German women who had country places turned these into homes for the convalescent wounded. But perhaps the most noteworthy was the National Frauendienst or Service for Women, organised the first day of the war. The relief given by the State to the wives and children of soldiers was distributed from stations in Berlin, and in the neighbourhood of each of these stations the Frauendienst established an office where women were always in attendance, ready to give help and advice to the soldiers' wives. There there were card-indexes of all the people within the district and of their needs. At the time I left Germany I believe that there were upwards of seven thousand women engaged in Berlin in social service, in instructing the women in the new art of cooking without milk, eggs or fat and seeing to it that the children had their fair share of milk. It is due to the efforts of these social workers that the rate of infant mortality in Berlin decreased during the war.

A war always causes a great unsettling in business and trade; people no longer buy as many articles of luxury and the workers engaged in the production of these articles are thrown out of employment. In Germany, the National Women's Service, acting with the labour exchanges, did its best to find new positions for those thrown out of work. Women were helped over a period of poverty until they could find new places and were instructed in new trades.

Many women engaged in the work of sending packages containing food and comforts to the soldiers at the front and to the German prisoners of war in other countries.

Through the efforts of the American Association of Commerce and Trade, and the Embassy, a free restaurant was established in Berlin in one of the poorer districts. About two hundred people were fed here daily in a hall decorated with flags and plants. This was continued even after we left Germany.

At Christmas, 1916, Mrs.

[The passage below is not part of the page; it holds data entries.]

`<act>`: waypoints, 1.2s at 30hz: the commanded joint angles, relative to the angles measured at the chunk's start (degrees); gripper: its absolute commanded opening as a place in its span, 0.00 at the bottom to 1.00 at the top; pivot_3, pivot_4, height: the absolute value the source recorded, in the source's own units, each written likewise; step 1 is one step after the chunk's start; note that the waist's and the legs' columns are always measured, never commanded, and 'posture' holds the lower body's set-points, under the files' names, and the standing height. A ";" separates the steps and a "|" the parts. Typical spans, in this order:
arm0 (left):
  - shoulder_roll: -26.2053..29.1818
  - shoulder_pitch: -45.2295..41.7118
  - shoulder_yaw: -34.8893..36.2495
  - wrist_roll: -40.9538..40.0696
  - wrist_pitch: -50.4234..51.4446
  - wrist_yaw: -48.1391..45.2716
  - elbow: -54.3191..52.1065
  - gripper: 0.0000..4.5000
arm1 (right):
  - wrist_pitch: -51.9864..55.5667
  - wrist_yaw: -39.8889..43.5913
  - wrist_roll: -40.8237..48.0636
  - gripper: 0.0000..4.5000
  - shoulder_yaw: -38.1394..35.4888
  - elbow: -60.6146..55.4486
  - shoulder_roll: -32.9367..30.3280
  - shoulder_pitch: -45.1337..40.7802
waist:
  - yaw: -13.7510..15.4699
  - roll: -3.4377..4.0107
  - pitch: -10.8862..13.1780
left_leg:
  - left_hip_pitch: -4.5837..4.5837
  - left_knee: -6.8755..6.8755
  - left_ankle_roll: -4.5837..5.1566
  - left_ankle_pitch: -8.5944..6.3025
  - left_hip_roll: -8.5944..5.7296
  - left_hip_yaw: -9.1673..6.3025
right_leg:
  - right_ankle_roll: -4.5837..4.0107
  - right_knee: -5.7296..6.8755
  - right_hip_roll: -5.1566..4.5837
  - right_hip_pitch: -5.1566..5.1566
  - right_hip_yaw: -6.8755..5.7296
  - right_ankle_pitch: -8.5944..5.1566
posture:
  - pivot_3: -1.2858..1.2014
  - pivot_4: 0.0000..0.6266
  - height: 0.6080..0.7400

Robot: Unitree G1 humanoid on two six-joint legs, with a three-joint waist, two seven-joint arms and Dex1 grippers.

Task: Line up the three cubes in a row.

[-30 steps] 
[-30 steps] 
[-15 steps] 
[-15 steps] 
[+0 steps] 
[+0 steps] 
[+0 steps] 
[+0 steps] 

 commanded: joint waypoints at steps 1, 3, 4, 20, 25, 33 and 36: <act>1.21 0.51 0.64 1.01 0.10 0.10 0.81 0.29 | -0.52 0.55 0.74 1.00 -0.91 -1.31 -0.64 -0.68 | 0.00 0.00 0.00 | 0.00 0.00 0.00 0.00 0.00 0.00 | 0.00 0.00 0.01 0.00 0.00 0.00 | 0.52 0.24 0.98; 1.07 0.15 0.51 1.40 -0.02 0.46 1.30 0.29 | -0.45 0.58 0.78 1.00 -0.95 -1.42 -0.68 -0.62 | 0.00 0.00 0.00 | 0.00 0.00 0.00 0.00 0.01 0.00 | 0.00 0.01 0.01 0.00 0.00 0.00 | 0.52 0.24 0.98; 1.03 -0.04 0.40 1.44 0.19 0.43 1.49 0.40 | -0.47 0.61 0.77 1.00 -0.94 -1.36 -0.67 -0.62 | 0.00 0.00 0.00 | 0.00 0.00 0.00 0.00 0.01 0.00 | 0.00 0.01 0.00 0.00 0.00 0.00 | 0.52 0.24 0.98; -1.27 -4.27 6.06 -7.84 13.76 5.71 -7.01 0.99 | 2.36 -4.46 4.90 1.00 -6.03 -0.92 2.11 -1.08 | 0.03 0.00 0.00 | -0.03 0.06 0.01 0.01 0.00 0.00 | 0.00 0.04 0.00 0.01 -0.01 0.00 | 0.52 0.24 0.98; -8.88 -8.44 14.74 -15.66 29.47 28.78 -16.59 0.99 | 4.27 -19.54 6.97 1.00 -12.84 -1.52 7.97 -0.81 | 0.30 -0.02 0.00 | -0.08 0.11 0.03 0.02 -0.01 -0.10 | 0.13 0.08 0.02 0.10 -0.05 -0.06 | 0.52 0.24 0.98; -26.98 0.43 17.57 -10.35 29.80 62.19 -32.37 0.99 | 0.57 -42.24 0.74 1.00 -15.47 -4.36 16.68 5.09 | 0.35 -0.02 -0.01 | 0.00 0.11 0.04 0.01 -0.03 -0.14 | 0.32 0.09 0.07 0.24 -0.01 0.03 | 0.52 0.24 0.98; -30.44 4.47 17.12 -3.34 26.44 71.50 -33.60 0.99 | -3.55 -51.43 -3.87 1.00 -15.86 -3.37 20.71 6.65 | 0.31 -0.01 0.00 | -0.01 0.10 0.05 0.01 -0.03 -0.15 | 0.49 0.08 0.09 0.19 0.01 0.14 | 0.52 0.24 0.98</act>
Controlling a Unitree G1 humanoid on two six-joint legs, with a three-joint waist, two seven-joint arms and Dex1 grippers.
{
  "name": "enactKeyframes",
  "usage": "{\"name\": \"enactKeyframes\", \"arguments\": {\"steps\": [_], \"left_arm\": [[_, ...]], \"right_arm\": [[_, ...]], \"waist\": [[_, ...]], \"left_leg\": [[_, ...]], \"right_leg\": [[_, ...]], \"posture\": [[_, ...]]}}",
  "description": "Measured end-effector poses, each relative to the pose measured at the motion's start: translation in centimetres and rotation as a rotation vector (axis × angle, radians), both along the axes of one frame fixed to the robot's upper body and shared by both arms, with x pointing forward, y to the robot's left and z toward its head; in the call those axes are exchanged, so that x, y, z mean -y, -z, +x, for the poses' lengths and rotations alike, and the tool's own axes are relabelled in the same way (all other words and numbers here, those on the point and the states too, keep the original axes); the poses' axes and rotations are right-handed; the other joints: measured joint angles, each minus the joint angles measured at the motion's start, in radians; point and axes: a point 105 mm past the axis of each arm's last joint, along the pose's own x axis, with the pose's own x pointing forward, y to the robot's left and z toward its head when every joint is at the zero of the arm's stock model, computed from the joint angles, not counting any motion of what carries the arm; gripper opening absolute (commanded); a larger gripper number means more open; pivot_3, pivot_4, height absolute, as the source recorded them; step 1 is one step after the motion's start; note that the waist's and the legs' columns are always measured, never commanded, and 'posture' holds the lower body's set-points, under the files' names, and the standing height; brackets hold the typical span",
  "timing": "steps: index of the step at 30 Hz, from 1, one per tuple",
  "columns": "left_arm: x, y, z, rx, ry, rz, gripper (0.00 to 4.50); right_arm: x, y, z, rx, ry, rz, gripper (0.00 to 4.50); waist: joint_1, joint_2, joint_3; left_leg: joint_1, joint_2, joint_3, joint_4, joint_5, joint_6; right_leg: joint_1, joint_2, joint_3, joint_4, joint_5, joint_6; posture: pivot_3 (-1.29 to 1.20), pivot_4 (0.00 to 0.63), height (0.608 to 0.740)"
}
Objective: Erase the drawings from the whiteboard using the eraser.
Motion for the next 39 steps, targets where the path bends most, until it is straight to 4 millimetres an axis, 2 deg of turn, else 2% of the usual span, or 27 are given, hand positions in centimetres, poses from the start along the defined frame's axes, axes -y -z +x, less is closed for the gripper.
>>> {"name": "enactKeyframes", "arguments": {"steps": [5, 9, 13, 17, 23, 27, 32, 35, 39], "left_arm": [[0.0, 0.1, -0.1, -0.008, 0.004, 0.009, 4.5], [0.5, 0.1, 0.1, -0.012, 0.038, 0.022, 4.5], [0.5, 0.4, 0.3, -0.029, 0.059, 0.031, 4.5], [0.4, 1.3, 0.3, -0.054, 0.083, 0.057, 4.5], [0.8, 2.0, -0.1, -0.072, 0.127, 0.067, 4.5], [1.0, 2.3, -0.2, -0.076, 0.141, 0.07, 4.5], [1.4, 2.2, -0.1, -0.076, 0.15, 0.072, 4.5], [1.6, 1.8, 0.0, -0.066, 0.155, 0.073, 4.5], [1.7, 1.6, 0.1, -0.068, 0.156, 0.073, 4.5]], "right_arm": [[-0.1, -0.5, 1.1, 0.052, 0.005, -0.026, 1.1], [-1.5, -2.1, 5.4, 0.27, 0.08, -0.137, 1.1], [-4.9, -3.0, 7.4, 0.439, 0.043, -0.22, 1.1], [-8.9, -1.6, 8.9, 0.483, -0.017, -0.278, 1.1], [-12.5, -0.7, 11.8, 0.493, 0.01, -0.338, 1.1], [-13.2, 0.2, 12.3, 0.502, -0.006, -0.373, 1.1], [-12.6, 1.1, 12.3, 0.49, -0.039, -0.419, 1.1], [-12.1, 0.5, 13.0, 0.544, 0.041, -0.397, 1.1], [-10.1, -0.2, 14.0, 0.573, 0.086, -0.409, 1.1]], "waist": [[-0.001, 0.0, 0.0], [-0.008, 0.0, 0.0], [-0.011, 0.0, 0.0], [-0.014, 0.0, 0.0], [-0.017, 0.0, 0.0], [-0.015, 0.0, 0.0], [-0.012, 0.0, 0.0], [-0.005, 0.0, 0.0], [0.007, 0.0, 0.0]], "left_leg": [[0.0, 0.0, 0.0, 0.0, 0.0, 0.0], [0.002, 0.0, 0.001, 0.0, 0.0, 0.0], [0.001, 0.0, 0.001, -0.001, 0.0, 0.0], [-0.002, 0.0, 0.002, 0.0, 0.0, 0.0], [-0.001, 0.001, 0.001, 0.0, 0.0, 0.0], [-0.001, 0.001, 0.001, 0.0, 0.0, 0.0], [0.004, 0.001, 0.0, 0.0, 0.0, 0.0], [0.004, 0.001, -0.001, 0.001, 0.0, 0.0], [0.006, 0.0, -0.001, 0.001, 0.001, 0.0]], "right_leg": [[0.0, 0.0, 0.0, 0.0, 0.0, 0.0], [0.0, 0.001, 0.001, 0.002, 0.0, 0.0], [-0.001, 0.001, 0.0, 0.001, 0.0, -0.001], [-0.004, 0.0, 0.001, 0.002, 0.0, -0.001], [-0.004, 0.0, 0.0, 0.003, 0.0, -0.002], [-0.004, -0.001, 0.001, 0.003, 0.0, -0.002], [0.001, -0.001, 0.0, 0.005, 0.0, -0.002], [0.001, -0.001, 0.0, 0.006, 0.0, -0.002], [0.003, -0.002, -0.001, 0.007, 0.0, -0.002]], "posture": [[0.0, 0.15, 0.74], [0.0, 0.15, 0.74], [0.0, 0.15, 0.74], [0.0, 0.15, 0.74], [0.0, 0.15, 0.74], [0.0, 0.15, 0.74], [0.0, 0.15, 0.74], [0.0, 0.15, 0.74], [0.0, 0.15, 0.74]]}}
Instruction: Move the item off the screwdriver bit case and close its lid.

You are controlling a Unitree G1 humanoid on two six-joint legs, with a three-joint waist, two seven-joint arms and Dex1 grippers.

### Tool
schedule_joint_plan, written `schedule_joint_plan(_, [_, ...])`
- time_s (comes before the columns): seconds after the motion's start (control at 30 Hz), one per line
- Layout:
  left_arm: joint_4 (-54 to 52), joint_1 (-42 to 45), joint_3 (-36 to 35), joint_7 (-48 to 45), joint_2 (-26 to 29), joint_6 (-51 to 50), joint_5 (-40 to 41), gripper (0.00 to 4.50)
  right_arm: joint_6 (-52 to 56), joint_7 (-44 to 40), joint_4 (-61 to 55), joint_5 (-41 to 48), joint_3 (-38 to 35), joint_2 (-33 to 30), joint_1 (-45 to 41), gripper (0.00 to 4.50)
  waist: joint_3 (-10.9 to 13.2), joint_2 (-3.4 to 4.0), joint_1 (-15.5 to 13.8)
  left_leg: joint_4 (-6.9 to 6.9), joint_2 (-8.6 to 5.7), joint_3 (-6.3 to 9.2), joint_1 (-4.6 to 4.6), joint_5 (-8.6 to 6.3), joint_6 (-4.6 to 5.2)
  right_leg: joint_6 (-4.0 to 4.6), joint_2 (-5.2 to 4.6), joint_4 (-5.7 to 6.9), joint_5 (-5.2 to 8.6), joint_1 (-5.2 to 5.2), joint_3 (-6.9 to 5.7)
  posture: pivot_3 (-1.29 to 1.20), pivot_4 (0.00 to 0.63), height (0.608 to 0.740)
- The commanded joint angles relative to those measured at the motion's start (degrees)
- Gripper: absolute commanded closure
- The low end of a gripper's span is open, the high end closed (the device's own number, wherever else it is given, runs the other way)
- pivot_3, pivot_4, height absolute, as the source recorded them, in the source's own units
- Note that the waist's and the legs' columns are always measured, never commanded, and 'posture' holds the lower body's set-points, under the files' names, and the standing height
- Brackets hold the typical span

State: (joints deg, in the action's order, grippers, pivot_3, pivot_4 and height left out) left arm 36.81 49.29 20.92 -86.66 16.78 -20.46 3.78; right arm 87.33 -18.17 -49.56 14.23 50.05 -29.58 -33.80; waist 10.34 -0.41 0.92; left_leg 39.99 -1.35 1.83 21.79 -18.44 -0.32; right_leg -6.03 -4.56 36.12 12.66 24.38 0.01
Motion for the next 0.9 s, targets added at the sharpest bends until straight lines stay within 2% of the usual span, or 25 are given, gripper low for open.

Gerard and I visited this kitchen with Mr. and Mrs. Wolf and General von Kessel, Commander of the Mark of Brandenburg and one of his daughters. Presents were distributed to the children and the mothers received an order for goods in one of the department stores. The German Christmas songs were sung and when a little German child offered a prayer for peace, I do not think there was anyone present who could refrain from weeping.

Many of the German women of title, princesses, etc., established base hospitals of their own and seemed to manage these hospitals with success.